SAKSI KATA: Rumah Terbakar di Ngada, Ramsi Abas: Saya Tidak Pikir Apa-apa, Hanya Anak Saya
Nofri Fuka June 04, 2026 07:58 PM

TRIBUNFLORES.COM, BAJAWA – Pukul 03.05 WITA, Kamis dini hari (4/6/2026), langit Kelurahan Kisanata, Kecamatan Bajawa, Kabupaten Ngada, Nusa Tenggara Timur (NTT) masih gelap ketika kepanikan tiba-tiba memecah sunyi. Dari sebuah rumah sederhana, suara percikan api terdengar seperti “jagung digoreng”, disusul asap yang perlahan memenuhi ruangan.

Bagi Ramsi Abas salah satu korban kebakaran, malam itu berubah menjadi detik-detik paling panjang dalam hidupnya.

“Jam tiga pagi istri saya bangun untuk persiapan masak warung. Anak di belakang bilang ada asap masuk seperti percikan api,” tutur Ramsi membuka kesaksiannya, 4 Juni 2026 siang.

Awalnya ia mengira hanya gangguan biasa. Namun hawa panas yang cepat menyebar membuatnya tersentak. 

 

Baca juga: Pemkab Ngada Pastikan Bantuan Darurat bagi Korban Kebakaran di Kisanata Bajawa

 

 

Saat membuka mata, api sudah terdengar dari atas atap rumahnya.

Tanpa banyak waktu berpikir, Ramsi langsung menggendong anaknya yang masih berusia enam tahun. Ia berlari keluar rumah, memastikan sang anak selamat lebih dulu.

“Yang saya pikir hanya anak saya harus keluar,” katanya pelan.

Namun setelah itu, ia kembali masuk ke dalam rumah. Ia berusaha menyelamatkan barang-barang penting—berkas, ijazah, dan dokumen keluarga. Sekali keluar, ia masuk lagi. 

Hingga upaya ketiga, ia tak lagi mampu menembus kepulan asap tebal yang sudah memenuhi rumah.

“Uang, HP, emas semua tidak sempat diambil lagi,” ujarnya.

Api semakin membesar. Ramsi lalu berlari ke luar rumah, meminta bantuan warga dan langsung menuju kantor polisi untuk melaporkan kejadian tersebut. Tak lama kemudian, tim pemadam kebakaran bersama warga tiba di lokasi sekitar pukul 03.30 WITA.
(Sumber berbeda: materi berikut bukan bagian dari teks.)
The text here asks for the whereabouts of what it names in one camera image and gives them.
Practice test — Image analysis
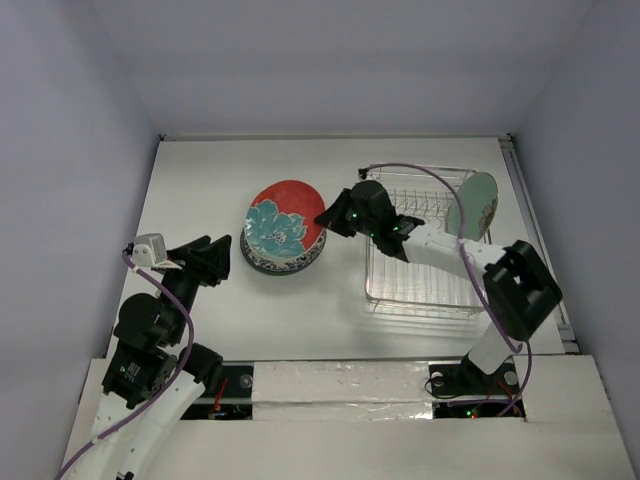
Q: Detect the dark blue patterned plate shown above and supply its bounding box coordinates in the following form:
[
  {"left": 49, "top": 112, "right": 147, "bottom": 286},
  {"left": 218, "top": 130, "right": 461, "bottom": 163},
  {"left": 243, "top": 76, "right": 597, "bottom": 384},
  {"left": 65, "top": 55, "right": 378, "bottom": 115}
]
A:
[{"left": 240, "top": 231, "right": 327, "bottom": 276}]

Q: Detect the teal blue plate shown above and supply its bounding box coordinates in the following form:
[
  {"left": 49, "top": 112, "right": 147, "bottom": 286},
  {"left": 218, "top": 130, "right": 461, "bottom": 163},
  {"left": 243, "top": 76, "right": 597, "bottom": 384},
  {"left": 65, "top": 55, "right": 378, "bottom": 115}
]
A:
[{"left": 242, "top": 251, "right": 319, "bottom": 276}]

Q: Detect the right side aluminium rail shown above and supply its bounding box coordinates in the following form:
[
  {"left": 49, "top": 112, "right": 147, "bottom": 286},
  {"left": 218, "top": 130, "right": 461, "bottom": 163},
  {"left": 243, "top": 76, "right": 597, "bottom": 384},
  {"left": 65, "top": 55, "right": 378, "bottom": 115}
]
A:
[{"left": 498, "top": 135, "right": 581, "bottom": 355}]

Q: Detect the green floral plate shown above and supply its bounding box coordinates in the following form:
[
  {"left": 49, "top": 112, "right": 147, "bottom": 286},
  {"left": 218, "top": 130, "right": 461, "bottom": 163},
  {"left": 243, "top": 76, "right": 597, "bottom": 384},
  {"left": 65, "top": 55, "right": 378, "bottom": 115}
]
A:
[{"left": 445, "top": 172, "right": 498, "bottom": 241}]

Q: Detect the red plate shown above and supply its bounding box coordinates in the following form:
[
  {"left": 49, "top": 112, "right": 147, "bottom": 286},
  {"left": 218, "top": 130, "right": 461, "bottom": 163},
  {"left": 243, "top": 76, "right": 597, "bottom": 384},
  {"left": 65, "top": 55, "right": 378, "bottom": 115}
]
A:
[{"left": 243, "top": 180, "right": 326, "bottom": 261}]

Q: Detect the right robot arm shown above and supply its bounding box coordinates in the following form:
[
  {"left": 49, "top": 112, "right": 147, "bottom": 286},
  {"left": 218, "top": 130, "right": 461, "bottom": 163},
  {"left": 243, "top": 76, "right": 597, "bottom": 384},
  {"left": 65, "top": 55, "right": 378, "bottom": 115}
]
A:
[{"left": 315, "top": 180, "right": 562, "bottom": 399}]

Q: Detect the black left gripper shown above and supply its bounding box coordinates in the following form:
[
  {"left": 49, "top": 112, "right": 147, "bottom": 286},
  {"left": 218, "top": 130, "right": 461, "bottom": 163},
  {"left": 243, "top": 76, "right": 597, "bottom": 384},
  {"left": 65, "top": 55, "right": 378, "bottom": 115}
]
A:
[{"left": 160, "top": 232, "right": 232, "bottom": 341}]

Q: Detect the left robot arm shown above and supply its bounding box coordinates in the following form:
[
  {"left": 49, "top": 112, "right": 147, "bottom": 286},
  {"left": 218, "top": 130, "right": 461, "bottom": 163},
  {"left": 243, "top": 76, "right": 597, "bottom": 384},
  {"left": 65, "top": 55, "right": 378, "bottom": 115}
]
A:
[{"left": 57, "top": 233, "right": 232, "bottom": 479}]

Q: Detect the white back edge rail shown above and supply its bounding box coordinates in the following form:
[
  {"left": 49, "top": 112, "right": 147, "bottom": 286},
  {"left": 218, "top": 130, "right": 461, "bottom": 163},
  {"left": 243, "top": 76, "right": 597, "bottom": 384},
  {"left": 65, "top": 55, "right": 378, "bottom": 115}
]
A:
[{"left": 159, "top": 133, "right": 514, "bottom": 142}]

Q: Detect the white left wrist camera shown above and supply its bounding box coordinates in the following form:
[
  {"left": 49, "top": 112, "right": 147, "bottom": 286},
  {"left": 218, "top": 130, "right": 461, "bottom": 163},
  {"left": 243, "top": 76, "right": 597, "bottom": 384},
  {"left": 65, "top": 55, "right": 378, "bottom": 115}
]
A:
[{"left": 125, "top": 233, "right": 170, "bottom": 268}]

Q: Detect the metal wire dish rack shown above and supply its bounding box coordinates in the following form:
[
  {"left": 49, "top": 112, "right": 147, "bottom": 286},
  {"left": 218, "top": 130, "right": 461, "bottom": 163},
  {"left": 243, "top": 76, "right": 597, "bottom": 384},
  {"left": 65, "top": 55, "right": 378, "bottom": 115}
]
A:
[{"left": 364, "top": 167, "right": 483, "bottom": 318}]

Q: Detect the foil covered front panel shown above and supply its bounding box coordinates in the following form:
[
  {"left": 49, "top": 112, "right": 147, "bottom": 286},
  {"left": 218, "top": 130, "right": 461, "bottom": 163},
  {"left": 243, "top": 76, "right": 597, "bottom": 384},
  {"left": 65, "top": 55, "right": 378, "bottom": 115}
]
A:
[{"left": 251, "top": 361, "right": 434, "bottom": 422}]
Di tengah kepanikan itu, Ramsi masih sempat berteriak memperingatkan tetangga. Namun situasi sudah terlalu cepat berubah. Api merambat dari rumahnya ke bangunan sekitar, termasuk kompleks Madrasah Al-Quraba dan Kantor DPD Partai Golkar Ngada.

Ia memperkirakan sumber api berasal dari bagian belakang bangunan, area yang berdekatan dengan ruang kelas dan kamar guru. Namun ia menegaskan, semua masih dugaan awal.

“Tidak ada firasat sama sekali. Saya biasa cek kompor, listrik, semua sebelum tidur,” ujarnya.

Kebakaran itu meninggalkan luka besar. Rumah Ramsi ludes terbakar bersama uang tunai sekitar Rp40 juta, emas kurang lebih 16 gram serta seluruh perabot rumah tangga. Hanya kendaraan dan sebagian berkas penting yang berhasil diselamatkan.

Namun di balik kehilangan materi, ada satu hal yang tak bisa diganti yakni keselamatan keluarganya.

“Yang penting anak-anak selamat,” ucapnya singkat.

Hingga kini, penyebab pasti kebakaran masih dalam penyelidikan aparat berwenang. Sementara puing-puing sisa kebakaran di Kisanata menjadi saksi bisu perjuangan seorang ayah yang memilih nyawa keluarga di atas segalanya.